The goal of outfit is to detect outliers in multivariate functional data
You can install the released version of outfit from CRAN with:
install.packages("outfit")
And the development version from GitHub with:
# install.packages("devtools")
devtools::install_github("pridiltal/outfit")
utilization_curves
datasetlibrary(outfit)
library(tidyverse)
## basic example code
head(utilization_curves)
#> basisid id cpu y subspaceid
#> 1 1 1 0.001007227 129 1 constant_scale_shape
#> 2 1 1 0.002784417 131 1 constant_scale_shape
#> 3 1 1 0.003465359 105 1 constant_scale_shape
#> 4 1 1 0.005992975 96 1 constant_scale_shape
#> 5 1 1 0.010085913 97 1 constant_scale_shape
#> 6 1 1 0.013900140 113 1 constant_scale_shape
p <- utilization_curves %>%
ggplot(aes(x = cpu, y = y, group = id, color= subspaceid)) +
geom_line() +
facet_wrap(~subspaceid, scales = "free_y", nrow = 2) +
theme(text = element_text(size=10), legend.position = "bottom" )+
scale_color_viridis_d()
print(p)
frq <- utilization_curves %>%
dplyr::select(id, subspaceid) %>%
unique() %>%
group_by(subspaceid) %>%
tally()
print(frq)
#> # A tibble: 8 x 2
#> subspaceid n
#> <chr> <int>
#> 1 0 anomaly_location_shift 1
#> 2 0 anomaly_rw 1
#> 3 0 anomaly_scale_shift 2
#> 4 0 anomaly_shape_shift 1
#> 5 1 constant_scale_shape 75
#> 6 2 constant_scale_shape 75
#> 7 3 constant_scale_shape 75
#> 8 4 constant_scale_shape 75
types <- unique(utilization_curves$subspaceid)

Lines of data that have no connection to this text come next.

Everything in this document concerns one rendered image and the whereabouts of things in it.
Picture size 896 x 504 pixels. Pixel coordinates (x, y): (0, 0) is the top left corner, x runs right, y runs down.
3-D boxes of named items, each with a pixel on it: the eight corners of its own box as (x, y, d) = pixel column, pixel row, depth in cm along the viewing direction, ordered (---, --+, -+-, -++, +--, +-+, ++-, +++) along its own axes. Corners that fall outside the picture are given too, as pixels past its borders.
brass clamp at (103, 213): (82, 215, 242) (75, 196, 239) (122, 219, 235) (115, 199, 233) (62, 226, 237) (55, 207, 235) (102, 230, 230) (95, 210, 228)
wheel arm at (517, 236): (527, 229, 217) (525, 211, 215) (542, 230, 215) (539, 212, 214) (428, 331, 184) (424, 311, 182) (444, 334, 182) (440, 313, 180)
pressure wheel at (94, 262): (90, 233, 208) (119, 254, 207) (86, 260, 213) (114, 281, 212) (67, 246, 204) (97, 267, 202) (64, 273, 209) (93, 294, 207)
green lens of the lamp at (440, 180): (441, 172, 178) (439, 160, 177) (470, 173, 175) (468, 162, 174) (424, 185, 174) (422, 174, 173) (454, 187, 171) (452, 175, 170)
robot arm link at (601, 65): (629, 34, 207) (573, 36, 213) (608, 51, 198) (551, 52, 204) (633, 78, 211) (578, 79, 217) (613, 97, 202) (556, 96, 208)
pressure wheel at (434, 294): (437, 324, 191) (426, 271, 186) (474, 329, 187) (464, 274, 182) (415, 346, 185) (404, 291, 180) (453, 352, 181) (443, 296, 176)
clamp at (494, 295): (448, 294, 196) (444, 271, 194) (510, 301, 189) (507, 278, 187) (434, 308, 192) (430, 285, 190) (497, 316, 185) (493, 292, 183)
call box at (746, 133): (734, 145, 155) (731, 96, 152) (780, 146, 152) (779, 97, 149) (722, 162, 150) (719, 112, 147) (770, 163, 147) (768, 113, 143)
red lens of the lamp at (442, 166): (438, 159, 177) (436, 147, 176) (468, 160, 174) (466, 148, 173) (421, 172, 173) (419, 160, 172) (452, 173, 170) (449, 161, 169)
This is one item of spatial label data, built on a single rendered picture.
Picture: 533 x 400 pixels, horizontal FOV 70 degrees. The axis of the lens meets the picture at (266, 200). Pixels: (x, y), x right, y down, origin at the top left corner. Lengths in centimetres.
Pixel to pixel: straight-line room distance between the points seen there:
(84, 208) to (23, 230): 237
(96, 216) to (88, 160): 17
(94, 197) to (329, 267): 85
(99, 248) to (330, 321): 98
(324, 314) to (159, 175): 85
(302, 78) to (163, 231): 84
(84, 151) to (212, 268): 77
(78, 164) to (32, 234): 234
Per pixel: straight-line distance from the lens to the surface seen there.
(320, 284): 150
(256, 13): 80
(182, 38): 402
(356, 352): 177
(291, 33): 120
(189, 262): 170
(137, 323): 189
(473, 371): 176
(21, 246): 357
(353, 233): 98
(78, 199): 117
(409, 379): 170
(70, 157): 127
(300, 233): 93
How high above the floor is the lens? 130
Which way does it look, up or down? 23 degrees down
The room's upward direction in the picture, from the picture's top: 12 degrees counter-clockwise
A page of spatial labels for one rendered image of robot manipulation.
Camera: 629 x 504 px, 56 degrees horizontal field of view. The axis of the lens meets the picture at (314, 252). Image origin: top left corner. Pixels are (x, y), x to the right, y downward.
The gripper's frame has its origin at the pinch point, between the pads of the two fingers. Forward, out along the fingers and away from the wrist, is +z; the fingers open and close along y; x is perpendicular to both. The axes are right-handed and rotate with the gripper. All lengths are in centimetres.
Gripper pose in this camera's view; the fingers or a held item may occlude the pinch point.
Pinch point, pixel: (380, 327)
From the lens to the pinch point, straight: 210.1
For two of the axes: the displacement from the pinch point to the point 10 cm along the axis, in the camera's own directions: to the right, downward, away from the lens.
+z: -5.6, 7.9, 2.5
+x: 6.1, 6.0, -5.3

out_data <- utilization_curves %>%
filter(subspaceid %in% c("0 anomaly_location_shift", "0 anomaly_scale_shift", "0 anomaly_shape_shift", "0 anomaly_rw" ))
p <- out_data %>%
ggplot(aes(x = cpu, y = y, group = subspaceid, color= subspaceid)) +
geom_line() +
facet_wrap(vars(subspaceid, id), scales = "free_y", nrow = 2) +
theme(text = element_text(size=10), legend.position = "bottom" )+
scale_color_viridis_d()
p
library(GGally)
data <- utilization_curves %>%
dplyr::select(id, y)
features <- outfit::get_features(data = data, family = "NO")
d <- utilization_curves %>%
dplyr::select(id, subspaceid) %>%
unique()
features <- dplyr::full_join(features, d, by = "id" )
p <- GGally::ggparcoord(features,
columns = 2: (ncol(features)-1), groupColumn = ncol(features), order = "Outlying",
showPoints = TRUE,
alphaLines = 0.4, scale = "uniminmax"
) +
#scale_color_brewer(palette = "RdYlGn") +
scale_color_viridis_d() +
theme(legend.position = "bottom") +
xlab("Features") +
ylab("Values")
# plotly::ggplotly(p)
print(p)
out <- stray::find_HDoutliers(features[, 2:(ncol(features)-1)], alpha = 0.01
)
utilization_curves %>%
filter(id %in%(out$outliers)) %>%
select(id, subspaceid) %>%
unique()
#> id subspaceid
#> 1 305 0 anomaly_rw
score <- data.frame(id = 1:nrow(features), score = out$out_scores)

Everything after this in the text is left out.